◆ **Brief**
Look through the data below. Pick out the lines holding the string "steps".

══════════════════════════════

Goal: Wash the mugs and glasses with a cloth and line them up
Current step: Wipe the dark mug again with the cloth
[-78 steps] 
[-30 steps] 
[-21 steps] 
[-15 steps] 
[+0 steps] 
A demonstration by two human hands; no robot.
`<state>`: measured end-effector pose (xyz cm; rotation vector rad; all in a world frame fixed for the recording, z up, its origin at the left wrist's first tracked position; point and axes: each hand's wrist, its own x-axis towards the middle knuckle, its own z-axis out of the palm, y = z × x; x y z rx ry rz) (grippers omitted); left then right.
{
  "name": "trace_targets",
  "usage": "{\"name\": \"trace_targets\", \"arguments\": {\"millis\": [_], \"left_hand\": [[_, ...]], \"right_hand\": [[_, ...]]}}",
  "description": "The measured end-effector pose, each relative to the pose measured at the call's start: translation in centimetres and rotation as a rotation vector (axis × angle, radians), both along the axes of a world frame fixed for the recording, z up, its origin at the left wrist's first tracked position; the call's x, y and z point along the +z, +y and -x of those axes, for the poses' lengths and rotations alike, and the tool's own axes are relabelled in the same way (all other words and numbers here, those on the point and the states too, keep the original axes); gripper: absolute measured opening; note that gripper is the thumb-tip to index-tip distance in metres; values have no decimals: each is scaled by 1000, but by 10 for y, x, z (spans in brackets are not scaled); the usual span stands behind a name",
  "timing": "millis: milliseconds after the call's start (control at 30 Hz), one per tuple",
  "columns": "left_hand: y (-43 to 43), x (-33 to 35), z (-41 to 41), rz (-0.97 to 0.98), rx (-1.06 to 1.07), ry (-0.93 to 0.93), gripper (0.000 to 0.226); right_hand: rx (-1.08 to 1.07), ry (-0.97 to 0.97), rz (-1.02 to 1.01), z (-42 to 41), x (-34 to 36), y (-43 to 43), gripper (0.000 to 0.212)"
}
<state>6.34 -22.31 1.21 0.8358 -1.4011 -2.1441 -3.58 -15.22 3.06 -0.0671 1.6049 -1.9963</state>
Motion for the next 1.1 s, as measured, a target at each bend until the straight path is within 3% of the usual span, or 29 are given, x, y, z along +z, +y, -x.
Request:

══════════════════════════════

◆ **Response to this exercise**
[-78 steps] 
[-30 steps] 
[-21 steps] 
[-15 steps] 
[+0 steps] 

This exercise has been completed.